I’m a painter and multimedia artist based in North London. My work is primarily about reflecting on and celebrating communities, in shifting environments whilst linking the work in some way to the present . Then again also, I just really like paint! The idea is to communicate, and the arts are an integral way of doing that. It can dissolve barriers and through collaboration create new important narratives. The piece that was created in Ghana, started as a desire to simply to connect and understand at a most fundamental level.
It was a goal to create a unique piece of artwork with the kids and residents that would be about harnessing their own creativity, whilst working to a loose composition. For the short space of time available, there had to be a kind of guiding structure to how the piece would be realized.
The only idea I really had was that it would be figurative, that it would represent their home and the expansive surroundings, and that we would collectively choose a point of inspiration from the environment. The inspiration for the piece ended up being painted tree stumps that are dotted around the outside of the main foundation. Collectively, after establishing a composition, we basically begun! The room was cleared, and we primed the canvas material directly onto the floor. It was inspiring to see how the kids interpreted using the paint. There was an immediacy, a sense of “we’re going to take an idea and just do it”. Which in many ways can be a struggle in creating work from an adult context. Unfolding it in my studio in North London was a bizarre experience because it was totally out of context. The work had existed so far spread out on the soil in front of the foundation and then in one of the rooms with all of the kids working on it, and it had existed entirely as an extension of their environment, attached to the floor. Revisiting the piece in my studio gave the opportunity to add my part of collaboration, which attempted to recount my own visual and sensory memory of Senya Beraku.
(Image Source: http://bensummersartist.com/portfolio/artaroundthechild/ )
He also discussed the increasing global presence of African art.

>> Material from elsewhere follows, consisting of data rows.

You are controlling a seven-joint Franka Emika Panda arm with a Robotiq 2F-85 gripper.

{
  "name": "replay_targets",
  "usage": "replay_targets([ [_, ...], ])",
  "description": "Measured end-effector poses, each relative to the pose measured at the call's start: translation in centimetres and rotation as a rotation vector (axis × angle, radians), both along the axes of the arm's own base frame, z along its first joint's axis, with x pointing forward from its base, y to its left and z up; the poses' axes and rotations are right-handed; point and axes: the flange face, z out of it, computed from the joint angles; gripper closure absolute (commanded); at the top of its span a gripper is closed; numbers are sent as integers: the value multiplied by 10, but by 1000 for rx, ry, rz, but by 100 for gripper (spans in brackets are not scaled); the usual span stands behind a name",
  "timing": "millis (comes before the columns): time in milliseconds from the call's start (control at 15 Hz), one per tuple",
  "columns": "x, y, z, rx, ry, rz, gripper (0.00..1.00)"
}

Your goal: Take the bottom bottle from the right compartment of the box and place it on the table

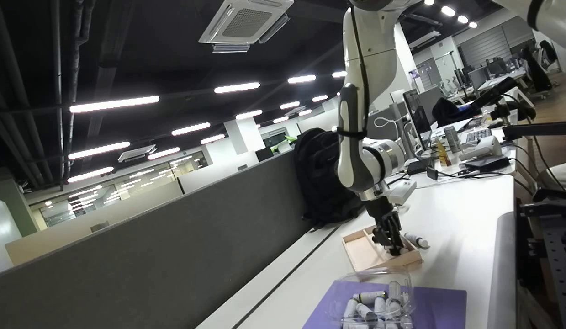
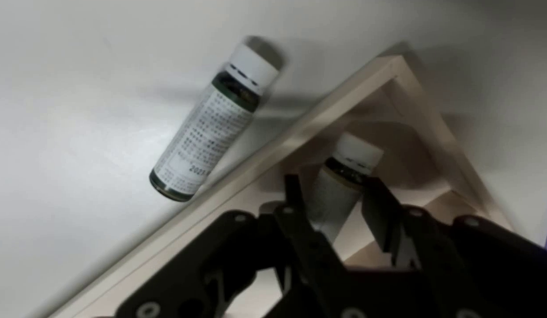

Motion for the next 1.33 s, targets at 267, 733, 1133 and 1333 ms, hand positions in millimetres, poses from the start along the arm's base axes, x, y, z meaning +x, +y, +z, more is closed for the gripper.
replay_targets([
  [267,3,2,6,4,-19,1,93],
  [733,-19,-13,73,24,-102,-107,93],
  [1133,-82,-61,91,54,-82,-312,93],
  [1333,-104,-79,74,67,-38,-387,93],
])
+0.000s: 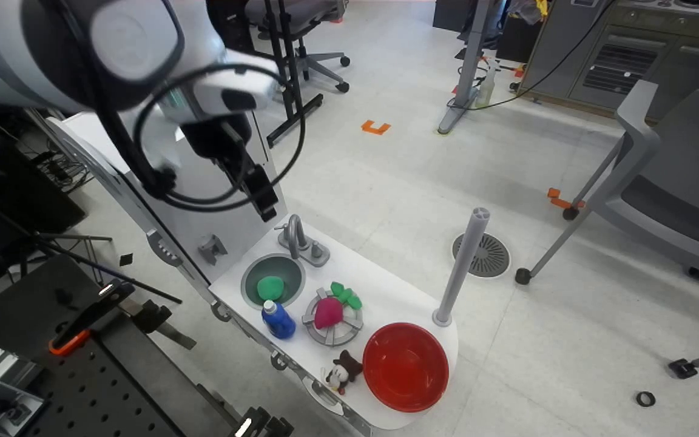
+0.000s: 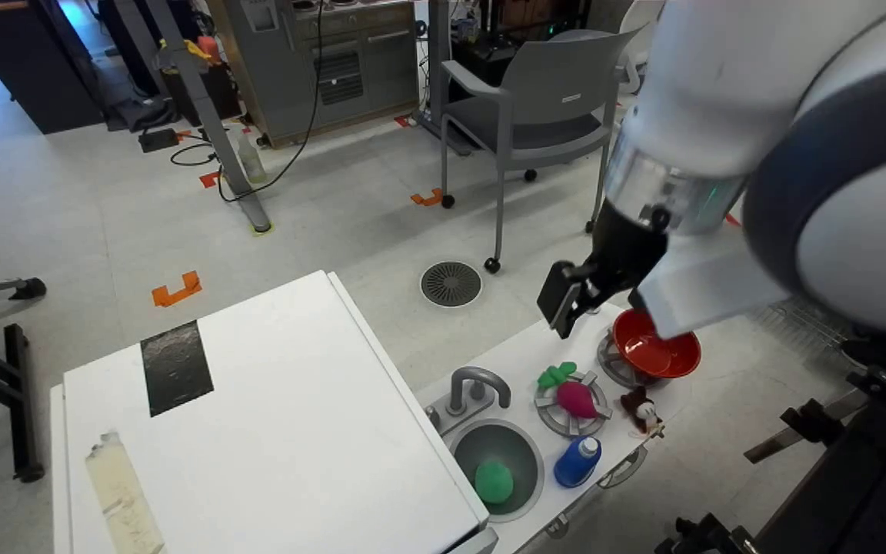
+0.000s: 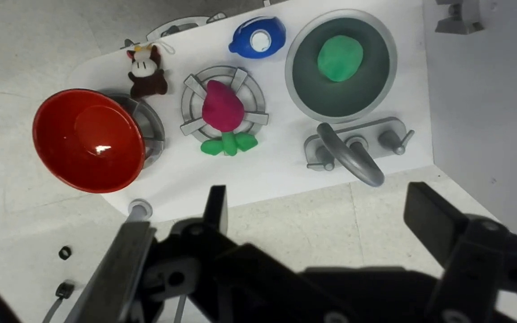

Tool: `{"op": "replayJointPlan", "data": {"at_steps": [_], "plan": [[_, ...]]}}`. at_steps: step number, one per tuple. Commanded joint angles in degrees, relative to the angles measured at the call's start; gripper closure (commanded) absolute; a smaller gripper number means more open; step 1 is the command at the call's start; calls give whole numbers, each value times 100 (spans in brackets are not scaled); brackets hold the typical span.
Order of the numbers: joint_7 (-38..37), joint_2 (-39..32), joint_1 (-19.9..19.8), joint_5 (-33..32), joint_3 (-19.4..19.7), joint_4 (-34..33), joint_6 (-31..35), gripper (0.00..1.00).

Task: Move the faucet to the left.

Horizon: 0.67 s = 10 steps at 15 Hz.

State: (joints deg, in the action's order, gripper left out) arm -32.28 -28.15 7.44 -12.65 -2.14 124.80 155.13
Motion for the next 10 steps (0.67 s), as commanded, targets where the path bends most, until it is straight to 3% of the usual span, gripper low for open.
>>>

There is groundbreaking work coming out of Africa. African artists around the world are getting a huge amount of attention, because they all have incredibly rich and powerful stories behind them, and there’s an enormous amount of creative energy. It seems like very much a narrative of the future. The recognition of the Contemporary African Art Fair in London in the last four years for me shows this, which also has an edition in New York, and a third edition in Morocco, I believe, next year.
The piece created by Ben Summers and the children’s art project created in Ghana was sold at the Art Around the Child auction last November. The event featured art by established and emerging artists, many of whom created works specifically for the event. Ben’s work in particular went to two British Ghanaian entrepreneurs, which was quite a fitting home.
Check out more of Ben’s work here!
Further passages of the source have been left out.